• _PROBLEM TO WORK ON_
Please reproduce the following records exactly, with nothing omitted.

Items from a dataset:
○ ○ ○ ○
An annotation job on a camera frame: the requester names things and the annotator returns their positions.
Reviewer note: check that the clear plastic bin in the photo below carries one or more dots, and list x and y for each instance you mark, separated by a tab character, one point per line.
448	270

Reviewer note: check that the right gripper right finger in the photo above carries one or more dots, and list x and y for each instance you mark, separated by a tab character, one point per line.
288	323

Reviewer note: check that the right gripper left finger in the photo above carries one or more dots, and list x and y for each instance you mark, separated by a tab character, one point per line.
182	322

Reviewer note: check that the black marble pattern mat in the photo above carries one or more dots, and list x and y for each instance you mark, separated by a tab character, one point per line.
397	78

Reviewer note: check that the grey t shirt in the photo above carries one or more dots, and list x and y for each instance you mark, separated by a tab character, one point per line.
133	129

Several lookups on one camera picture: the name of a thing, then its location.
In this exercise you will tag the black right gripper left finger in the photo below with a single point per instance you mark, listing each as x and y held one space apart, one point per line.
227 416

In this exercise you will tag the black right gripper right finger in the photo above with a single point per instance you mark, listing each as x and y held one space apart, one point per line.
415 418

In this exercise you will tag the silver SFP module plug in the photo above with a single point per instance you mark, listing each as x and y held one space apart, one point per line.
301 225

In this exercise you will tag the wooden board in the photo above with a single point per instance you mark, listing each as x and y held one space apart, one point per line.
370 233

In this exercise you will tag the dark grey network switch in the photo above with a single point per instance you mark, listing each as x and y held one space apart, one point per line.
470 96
○ ○ ○ ○
• _RESPONSE AREA_
An annotation job on a camera frame: the requester names things and the annotator returns their positions.
Reviewer note: check that the clear plastic bin in the photo below carries one or more dots, and list x and y for each instance you mark, separated by a tab character, one point per line.
448	270

Reviewer note: check that the right gripper right finger in the photo above carries one or more dots, and list x and y for each instance you mark, separated by a tab character, one point per line.
288	323

Reviewer note: check that the right gripper left finger in the photo above carries one or more dots, and list x and y for each instance you mark, separated by a tab character, one point per line.
182	322

Reviewer note: check that the black marble pattern mat in the photo above carries one or more dots, and list x and y for each instance you mark, separated by a tab character, one point per line.
397	78

Reviewer note: check that the grey t shirt in the photo above carries one or more dots, and list x and y for each instance you mark, separated by a tab character, one point per line.
133	129

Several lookups on one camera picture: the name of a thing, then its location.
In this exercise you will tag the black right gripper left finger in the photo below with a single point per instance you mark, listing each as x and y held one space apart, one point per line.
227 416

In this exercise you will tag the black right gripper right finger in the photo above with a single point per instance you mark, listing each as x and y held one space apart, one point per line.
415 418

In this exercise you will tag the silver SFP module plug in the photo above with a single point per instance you mark, listing each as x and y held one space apart, one point per line.
301 225

In this exercise you will tag the wooden board in the photo above with a single point per instance you mark, listing each as x and y held one space apart, one point per line.
370 233

In this exercise you will tag the dark grey network switch in the photo above with a single point per instance you mark, listing each as x and y held one space apart, one point per line.
470 96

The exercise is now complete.